YOUR OBJECTIVE: Single out the lines of the material that contain "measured" and copy them.

RECORDED INFORMATION:
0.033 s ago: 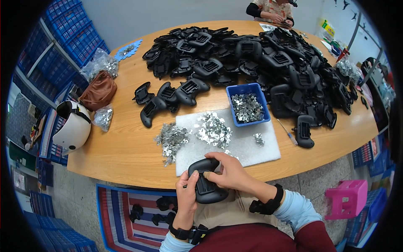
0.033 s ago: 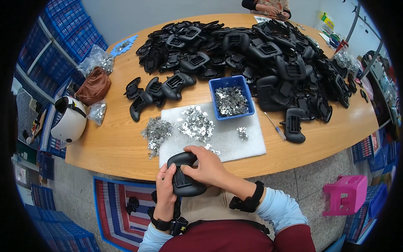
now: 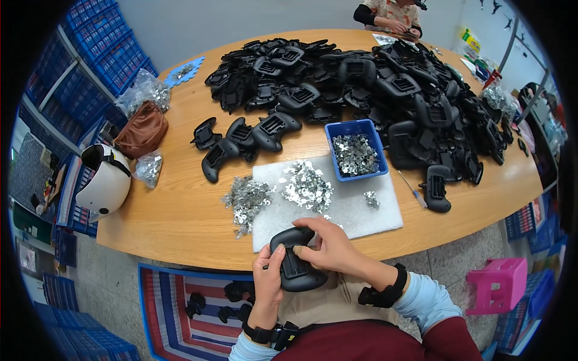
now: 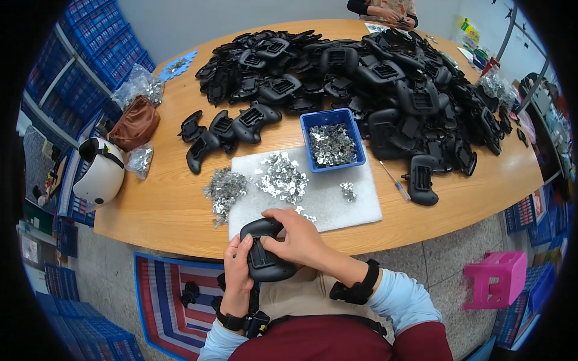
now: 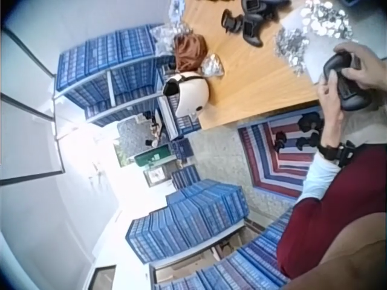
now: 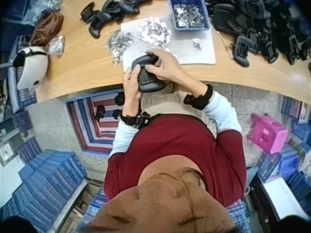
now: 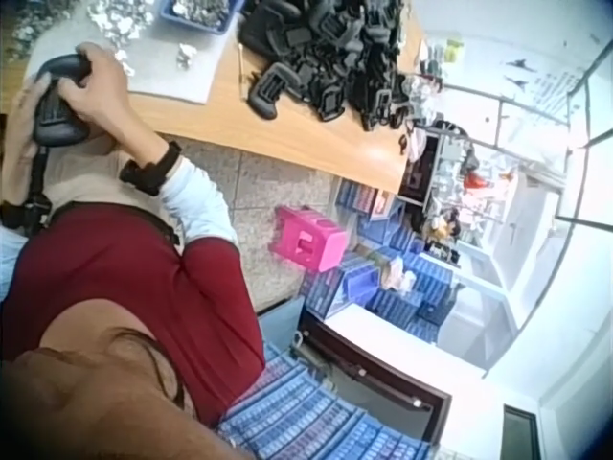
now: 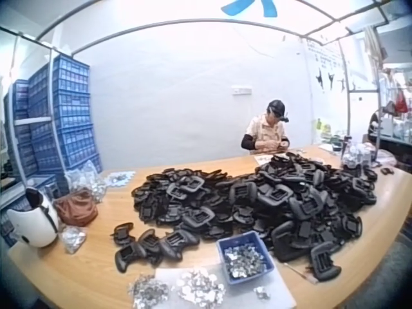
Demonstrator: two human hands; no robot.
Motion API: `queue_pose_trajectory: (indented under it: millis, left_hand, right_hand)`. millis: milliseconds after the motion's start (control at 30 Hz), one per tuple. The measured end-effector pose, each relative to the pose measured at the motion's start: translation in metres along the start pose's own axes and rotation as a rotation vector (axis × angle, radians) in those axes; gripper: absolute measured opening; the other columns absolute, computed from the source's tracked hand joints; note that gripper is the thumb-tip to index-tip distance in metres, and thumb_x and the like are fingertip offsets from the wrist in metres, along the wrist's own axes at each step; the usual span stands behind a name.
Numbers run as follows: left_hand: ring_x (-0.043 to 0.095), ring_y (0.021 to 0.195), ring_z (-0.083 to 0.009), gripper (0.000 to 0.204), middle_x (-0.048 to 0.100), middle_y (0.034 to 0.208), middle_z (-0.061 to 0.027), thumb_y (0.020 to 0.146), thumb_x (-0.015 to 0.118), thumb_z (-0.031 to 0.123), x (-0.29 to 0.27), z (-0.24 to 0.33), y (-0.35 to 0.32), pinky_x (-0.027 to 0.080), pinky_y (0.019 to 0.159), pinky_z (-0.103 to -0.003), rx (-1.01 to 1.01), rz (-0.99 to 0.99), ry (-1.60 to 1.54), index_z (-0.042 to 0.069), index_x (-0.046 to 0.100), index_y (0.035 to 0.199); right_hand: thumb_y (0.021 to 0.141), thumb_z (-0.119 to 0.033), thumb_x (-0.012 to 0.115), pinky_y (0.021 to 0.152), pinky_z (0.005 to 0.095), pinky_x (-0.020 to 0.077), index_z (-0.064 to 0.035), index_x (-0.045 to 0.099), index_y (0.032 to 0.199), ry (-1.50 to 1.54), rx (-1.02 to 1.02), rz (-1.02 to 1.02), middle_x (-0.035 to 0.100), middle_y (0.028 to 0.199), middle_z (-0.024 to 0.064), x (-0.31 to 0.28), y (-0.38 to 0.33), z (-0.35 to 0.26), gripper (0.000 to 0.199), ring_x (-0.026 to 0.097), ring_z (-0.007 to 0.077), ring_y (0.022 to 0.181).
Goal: Assembling internal components and silver parts into game controller shells at a workshop table.
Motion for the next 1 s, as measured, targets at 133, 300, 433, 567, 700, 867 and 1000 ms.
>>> queue_pose_trajectory:
  millis: [133,300,433,567,700,867,1000]
  left_hand:
    - [0.057,0.072,-0.0054,0.015,0.061,0.084,-0.0018,0.087,0.056,0.011,-0.001,-0.001,0.0,0.046,0.061,-0.019,-0.005,0.005,-0.008,0.001,0.059,0.097]
    - [0.057,0.073,-0.0055,0.016,0.061,0.086,-0.0023,0.088,0.056,0.012,-0.001,0.0,-0.002,0.046,0.063,-0.019,0.007,0.01,-0.021,0.0,0.058,0.098]
    - [0.056,0.074,-0.0047,0.017,0.06,0.086,-0.0016,0.088,0.056,0.012,0.006,0.0,-0.005,0.046,0.063,-0.018,-0.007,-0.013,0.027,-0.001,0.057,0.1]
    - [0.054,0.073,-0.0038,0.018,0.059,0.085,-0.0006,0.088,0.056,0.012,0.012,0.003,-0.006,0.045,0.063,-0.018,-0.055,-0.075,0.05,-0.001,0.057,0.101]
    - [0.055,0.072,-0.0042,0.018,0.06,0.085,-0.0012,0.088,0.057,0.011,0.01,0.003,-0.006,0.046,0.062,-0.018,-0.074,-0.061,0.016,-0.001,0.056,0.101]
    - [0.058,0.071,-0.0065,0.018,0.062,0.086,-0.0044,0.086,0.058,0.008,0.009,0.002,-0.007,0.048,0.061,-0.019,-0.057,-0.063,0.013,-0.001,0.056,0.101]
    - [0.059,0.071,-0.0073,0.018,0.062,0.086,-0.005,0.085,0.058,0.007,0.003,-0.001,-0.006,0.048,0.061,-0.019,-0.029,-0.058,0.051,-0.002,0.056,0.101]
  right_hand:
    - [0.068,-0.012,0.066,0.057,0.0289,0.0469,-0.0059,0.059,0.104,-0.149,-0.415,0.177,0.054,0.106,0.0115,0.001,-0.008,-0.017,0.037,0.055,0.0202,0.065]
    - [0.067,-0.008,0.067,0.056,0.0297,0.0481,-0.0057,0.06,0.098,-0.601,-0.738,0.135,0.054,0.104,0.0106,0.014,-0.024,-0.028,0.032,0.056,0.0191,0.067]
    - [0.069,-0.007,0.065,0.054,0.0311,0.048,-0.0067,0.061,0.09,-0.393,-0.597,0.12,0.055,0.093,0.0067,0.01,-0.019,-0.021,0.022,0.058,0.0217,0.067]
    - [0.071,-0.006,0.064,0.054,0.0318,0.0482,-0.007,0.061,0.086,-0.37,-0.592,0.081,0.055,0.088,0.0048,0.004,-0.011,-0.023,0.015,0.059,0.023,0.067]
    - [0.072,-0.006,0.063,0.053,0.031,0.0478,-0.007,0.061,0.085,-0.288,-0.561,0.115,0.055,0.083,0.0043,0.002,-0.013,-0.02,0.014,0.058,0.0223,0.065]
    - [0.069,-0.007,0.062,0.053,0.0288,0.0472,-0.0047,0.06,0.095,-0.542,-0.686,0.176,0.055,0.086,0.0057,0.009,-0.03,-0.021,0.026,0.057,0.0199,0.063]
    - [0.071,-0.011,0.056,0.059,0.0287,0.0478,0.0001,0.053,0.108,-0.698,-0.734,0.02,0.051,0.096,0.0091,0.013,-0.037,-0.024,0.039,0.057,0.02,0.071]
Point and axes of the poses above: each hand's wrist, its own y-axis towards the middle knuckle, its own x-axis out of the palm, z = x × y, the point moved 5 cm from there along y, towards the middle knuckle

TASK RESULT:
Motion API: `queue_pose_trajectory: (indented under it: millis, left_hand, right_hand)`. millis: milliseconds after the motion's start (control at 30 Hz), one per tuple. The measured end-effector pose, each relative to the pose measured at the motion's start: translation in metres along the start pose's own axes and rotation as a rotation vector (axis × angle, radians) in those axes; gripper: absolute measured opening; the other columns absolute, computed from the source's tracked hand joints; note that gripper is the thumb-tip to index-tip distance in metres, and thumb_x and the like are fingertip offsets from the wrist in metres, along the wrist's own axes at each step; the usual span stands behind a name.
Motion for the next 1 s, as measured, targets at 133, 300, 433, 567, 700, 867 and 1000 ms.

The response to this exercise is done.